The Miles M.15 was a 1930s British single-engined monoplane trainer aircraft with two open cockpits, designed and developed by Miles Aircraft. Like other aircraft constructed to the official specification, it failed to meet the performance requirements, and only two were built.

==Development==
The Miles M.15 was built in response to Air Ministry specification T.1/37 which called for a two-seat basic trainer. Two other aircraft manufacturers also built contenders: Parnall Aircraft provided the Parnall 382 and Heston Aircraft their Heston T.1/37. The Airspeed AS.36, General Aircraft GAL.32 and Percival P.20 were also proposed against specification T.1/37, but not built. At first sight, the M.15 looked rather like the earlier Miles Magister, a low cantilever wing monoplane with tandem open cockpits and a fixed, spatted main undercarriage plus tailwheel, powered by a single inverted de Havilland Gipsy series in-line engine. Despite this, the two types differed significantly in powerplant, form and construction.

The M.15 was powered by a 200 hp (149 kW) Gipsy Six 6-cylinder engine, much more powerful than the Magister's 130 hp (97 kW) Gipsy Major. Partly as a result, the M.15 was about 4 ft 10 in (1.4 m) longer than the Magister. The vertical stabiliser had straight leading and trailing edges, giving it a triangular look compared with the rather pointed Magister surface. Both elevators and the horn-balanced rudder carried trim tabs.
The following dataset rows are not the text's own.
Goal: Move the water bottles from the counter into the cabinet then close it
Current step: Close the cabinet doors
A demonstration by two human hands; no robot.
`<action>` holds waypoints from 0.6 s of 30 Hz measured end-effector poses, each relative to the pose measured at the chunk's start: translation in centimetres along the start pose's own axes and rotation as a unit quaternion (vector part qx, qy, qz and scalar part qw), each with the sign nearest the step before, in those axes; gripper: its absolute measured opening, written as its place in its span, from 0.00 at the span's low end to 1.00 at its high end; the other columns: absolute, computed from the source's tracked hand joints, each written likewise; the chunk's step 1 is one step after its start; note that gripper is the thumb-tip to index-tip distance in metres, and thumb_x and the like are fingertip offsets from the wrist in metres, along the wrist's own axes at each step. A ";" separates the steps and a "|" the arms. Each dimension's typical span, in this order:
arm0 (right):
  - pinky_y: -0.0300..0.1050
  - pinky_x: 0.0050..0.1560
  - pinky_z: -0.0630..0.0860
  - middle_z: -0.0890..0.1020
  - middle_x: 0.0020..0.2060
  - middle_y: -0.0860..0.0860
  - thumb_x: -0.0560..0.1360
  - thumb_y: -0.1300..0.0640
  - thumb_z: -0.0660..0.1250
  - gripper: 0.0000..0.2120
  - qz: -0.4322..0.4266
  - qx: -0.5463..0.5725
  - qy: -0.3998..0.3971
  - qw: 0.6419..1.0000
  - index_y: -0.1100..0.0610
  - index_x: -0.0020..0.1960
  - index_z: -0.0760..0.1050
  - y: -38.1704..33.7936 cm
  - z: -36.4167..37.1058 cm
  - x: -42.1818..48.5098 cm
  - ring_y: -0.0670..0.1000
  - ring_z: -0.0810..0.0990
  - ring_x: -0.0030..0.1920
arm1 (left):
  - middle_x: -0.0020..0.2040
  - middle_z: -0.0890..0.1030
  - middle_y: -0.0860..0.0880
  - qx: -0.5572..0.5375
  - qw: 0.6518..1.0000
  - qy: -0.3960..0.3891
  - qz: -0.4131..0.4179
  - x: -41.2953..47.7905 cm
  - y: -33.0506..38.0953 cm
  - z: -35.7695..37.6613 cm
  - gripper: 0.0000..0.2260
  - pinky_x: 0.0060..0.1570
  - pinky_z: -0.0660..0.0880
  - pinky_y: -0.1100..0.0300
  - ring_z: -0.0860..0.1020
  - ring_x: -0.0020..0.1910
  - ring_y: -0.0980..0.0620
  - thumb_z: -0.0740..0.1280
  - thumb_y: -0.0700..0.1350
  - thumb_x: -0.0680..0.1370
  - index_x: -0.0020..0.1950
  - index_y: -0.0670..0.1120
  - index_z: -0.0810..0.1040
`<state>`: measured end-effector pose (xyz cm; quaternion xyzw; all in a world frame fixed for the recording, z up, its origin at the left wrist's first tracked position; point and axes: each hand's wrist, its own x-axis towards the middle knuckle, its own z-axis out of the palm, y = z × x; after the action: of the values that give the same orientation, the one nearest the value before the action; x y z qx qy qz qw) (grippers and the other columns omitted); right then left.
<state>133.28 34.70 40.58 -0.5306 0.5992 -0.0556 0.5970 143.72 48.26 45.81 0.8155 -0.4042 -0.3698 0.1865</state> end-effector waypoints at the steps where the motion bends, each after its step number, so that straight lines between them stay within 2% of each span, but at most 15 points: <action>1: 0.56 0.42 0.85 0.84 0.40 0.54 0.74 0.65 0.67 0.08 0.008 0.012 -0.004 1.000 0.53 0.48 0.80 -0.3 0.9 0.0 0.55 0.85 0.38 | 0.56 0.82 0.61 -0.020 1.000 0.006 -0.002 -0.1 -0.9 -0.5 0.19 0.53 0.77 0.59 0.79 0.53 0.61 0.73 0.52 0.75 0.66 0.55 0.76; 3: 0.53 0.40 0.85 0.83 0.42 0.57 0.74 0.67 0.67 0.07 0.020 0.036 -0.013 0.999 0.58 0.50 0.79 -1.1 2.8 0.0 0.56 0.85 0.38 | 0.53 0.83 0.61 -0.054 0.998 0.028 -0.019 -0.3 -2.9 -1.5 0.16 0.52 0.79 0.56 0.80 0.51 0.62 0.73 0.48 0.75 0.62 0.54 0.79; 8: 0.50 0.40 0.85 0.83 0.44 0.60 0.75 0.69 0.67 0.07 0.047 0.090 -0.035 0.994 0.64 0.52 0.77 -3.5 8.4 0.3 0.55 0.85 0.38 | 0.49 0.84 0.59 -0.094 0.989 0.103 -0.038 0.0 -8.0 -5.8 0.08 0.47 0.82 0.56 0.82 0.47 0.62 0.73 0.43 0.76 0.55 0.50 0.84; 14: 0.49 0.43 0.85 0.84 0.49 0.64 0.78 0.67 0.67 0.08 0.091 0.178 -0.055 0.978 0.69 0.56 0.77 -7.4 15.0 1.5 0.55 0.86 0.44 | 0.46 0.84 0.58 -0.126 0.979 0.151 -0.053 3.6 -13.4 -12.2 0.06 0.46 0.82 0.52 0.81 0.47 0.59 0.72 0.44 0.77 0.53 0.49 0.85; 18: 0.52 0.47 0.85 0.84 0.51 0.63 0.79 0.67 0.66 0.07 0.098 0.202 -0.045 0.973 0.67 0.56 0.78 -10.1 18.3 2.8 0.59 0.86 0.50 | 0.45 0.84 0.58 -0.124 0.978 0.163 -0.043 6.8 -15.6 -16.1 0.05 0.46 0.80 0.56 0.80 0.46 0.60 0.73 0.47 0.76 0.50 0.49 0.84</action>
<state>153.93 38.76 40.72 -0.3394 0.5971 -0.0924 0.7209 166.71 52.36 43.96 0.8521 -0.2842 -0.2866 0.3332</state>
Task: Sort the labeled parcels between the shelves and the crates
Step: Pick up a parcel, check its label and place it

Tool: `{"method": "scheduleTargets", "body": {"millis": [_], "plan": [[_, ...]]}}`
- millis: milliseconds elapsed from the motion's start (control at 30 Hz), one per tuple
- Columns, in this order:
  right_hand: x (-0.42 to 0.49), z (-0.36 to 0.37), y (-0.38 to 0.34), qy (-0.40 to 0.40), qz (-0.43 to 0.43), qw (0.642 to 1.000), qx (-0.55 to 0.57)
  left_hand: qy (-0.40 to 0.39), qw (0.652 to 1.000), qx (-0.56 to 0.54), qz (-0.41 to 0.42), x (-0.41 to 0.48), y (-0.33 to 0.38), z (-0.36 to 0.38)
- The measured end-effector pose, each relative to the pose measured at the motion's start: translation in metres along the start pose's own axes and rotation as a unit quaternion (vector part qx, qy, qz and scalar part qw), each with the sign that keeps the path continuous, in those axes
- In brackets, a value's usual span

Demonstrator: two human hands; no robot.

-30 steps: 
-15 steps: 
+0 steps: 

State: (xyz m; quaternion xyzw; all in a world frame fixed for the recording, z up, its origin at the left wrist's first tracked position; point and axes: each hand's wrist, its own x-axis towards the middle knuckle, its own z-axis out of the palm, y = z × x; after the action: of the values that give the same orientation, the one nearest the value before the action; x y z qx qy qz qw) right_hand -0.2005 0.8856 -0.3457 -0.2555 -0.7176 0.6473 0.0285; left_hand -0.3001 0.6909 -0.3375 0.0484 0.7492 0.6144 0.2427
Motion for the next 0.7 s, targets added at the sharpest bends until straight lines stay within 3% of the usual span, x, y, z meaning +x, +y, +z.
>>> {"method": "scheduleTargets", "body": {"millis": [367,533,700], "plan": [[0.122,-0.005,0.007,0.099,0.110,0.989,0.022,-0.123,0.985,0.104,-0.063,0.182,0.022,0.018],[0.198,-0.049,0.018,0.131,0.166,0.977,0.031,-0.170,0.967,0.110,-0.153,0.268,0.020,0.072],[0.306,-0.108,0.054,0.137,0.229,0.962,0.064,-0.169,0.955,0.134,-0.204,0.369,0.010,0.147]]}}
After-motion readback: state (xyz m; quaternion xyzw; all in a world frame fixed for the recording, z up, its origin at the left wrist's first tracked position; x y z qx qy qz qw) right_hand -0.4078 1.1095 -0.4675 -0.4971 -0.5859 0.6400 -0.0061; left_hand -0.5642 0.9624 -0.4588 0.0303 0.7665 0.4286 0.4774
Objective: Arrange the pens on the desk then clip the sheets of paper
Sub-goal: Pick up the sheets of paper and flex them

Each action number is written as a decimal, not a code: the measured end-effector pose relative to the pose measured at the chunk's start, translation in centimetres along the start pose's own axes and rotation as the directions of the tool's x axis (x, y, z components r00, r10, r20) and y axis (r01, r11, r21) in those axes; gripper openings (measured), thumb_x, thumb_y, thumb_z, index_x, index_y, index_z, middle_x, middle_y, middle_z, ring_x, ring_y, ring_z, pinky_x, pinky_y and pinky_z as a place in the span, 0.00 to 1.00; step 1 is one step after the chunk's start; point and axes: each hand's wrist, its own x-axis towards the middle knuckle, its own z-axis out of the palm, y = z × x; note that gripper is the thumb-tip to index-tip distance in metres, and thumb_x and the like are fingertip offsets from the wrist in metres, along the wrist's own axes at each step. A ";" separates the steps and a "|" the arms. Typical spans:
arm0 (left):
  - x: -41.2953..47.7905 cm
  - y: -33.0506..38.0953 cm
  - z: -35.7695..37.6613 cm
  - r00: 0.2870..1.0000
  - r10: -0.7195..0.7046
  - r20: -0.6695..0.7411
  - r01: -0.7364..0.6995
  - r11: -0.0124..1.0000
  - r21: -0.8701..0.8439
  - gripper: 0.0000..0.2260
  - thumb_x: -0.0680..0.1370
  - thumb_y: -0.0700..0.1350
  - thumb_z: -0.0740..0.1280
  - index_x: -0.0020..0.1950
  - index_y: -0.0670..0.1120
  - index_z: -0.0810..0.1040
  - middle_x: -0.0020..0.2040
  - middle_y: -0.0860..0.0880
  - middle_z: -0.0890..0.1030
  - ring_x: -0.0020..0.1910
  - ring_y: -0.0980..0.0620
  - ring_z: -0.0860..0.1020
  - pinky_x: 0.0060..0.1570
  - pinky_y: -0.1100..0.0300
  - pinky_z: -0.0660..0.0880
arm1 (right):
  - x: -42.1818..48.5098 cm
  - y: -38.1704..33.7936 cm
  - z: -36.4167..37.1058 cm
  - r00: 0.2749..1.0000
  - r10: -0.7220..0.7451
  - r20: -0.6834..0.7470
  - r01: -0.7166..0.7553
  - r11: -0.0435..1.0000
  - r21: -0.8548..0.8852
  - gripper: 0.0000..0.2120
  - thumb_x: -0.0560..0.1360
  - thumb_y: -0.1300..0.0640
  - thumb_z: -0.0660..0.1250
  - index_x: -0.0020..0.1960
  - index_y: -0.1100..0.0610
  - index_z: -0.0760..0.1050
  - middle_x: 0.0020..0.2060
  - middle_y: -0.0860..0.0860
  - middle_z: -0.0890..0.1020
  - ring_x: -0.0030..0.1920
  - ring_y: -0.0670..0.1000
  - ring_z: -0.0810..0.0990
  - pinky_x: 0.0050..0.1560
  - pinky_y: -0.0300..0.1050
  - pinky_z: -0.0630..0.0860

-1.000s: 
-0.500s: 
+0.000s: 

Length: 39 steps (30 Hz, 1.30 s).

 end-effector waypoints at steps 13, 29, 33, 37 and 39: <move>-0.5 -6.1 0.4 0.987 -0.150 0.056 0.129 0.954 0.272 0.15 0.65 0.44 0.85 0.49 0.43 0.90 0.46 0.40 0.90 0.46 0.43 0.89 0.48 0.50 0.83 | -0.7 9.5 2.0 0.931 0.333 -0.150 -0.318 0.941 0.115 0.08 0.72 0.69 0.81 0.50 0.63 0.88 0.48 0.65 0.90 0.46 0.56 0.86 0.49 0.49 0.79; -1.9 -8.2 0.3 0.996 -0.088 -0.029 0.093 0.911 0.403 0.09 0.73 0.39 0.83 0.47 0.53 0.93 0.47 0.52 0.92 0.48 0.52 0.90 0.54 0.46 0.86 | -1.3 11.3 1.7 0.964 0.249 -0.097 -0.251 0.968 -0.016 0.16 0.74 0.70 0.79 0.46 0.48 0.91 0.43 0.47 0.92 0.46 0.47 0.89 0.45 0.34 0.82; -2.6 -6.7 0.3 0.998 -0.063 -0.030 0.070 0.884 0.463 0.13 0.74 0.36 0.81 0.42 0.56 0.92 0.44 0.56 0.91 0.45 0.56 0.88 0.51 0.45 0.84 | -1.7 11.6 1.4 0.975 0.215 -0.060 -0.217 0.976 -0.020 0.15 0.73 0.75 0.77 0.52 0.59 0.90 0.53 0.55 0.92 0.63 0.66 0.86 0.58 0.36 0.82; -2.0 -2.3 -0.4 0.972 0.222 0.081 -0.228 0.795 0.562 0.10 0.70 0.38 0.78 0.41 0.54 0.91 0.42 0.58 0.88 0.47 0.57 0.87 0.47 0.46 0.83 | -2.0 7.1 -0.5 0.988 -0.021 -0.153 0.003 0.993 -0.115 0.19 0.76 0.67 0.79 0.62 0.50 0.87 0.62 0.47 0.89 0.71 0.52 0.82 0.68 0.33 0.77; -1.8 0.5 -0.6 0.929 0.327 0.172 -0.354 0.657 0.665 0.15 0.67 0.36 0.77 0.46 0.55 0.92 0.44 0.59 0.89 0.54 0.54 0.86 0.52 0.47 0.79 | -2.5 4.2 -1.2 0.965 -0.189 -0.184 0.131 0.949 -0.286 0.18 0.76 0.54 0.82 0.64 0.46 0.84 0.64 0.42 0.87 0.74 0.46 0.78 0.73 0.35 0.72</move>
The wingspan of the M.15 was slightly less than that of the Magister, but the planform was more curved along the trailing edge and the total wing area greater. Both types carried mild dihedral outboard of the centre section. A small fairing behind the rear cockpit was another new feature of the M.15.

Both Magister and M.15 were wooden aircraft, built with spruce members with ply covering. The M.15 fuselage though, was a monocoque structure, much more rounded in cross-section (more visible in the lower half of the fuselage) than the flat-sided and flat-bottomed Magister. The wings were built around two spruce spars with plywood webs and ribs of spruce and ply, the whole structure plywood-covered and, like the fuselage, sheathed in fabric. The unladened M.15 was over 40% heavier than the Magister.

The M.15, like the other contenders for specification T.1/37, failed to satisfy the Air Ministry's requirements. Miles built a slightly modified second (Mk. II) machine with squared-off wings and tailplane to see if performance could be improved, but with little success. It has been suggested that the constraints of specification T.1/37 made it impossible to achieve the performance goals; true or not, no manufacturer received a production order for an aircraft designed to it.

==Operational history==
The two examples were built by Philips and Powis Aircraft at Woodley Aerodrome. The first flight was made by H. (Bill) Skinner, probably on 22 September 1938. He flew it to RAF Martlesham Heath for trials on 4 February 1939. The second aircraft (Mk. II) flew under B conditions as U-0234 and later with the serial P6326. Built in response to the results of the T.1/37 trials, it transferred to RAE Farnborough on 23 May 1939.

==Variants==
- Trainer Mk I
Prototype trainer, serial L7714 to meet specification T.1/37, one completed and flown, and construction of the second abandoned.
- Trainer Mk II
Improved variant built in 1939, included squared wingtips and tailplane, and changes to the two windscreens.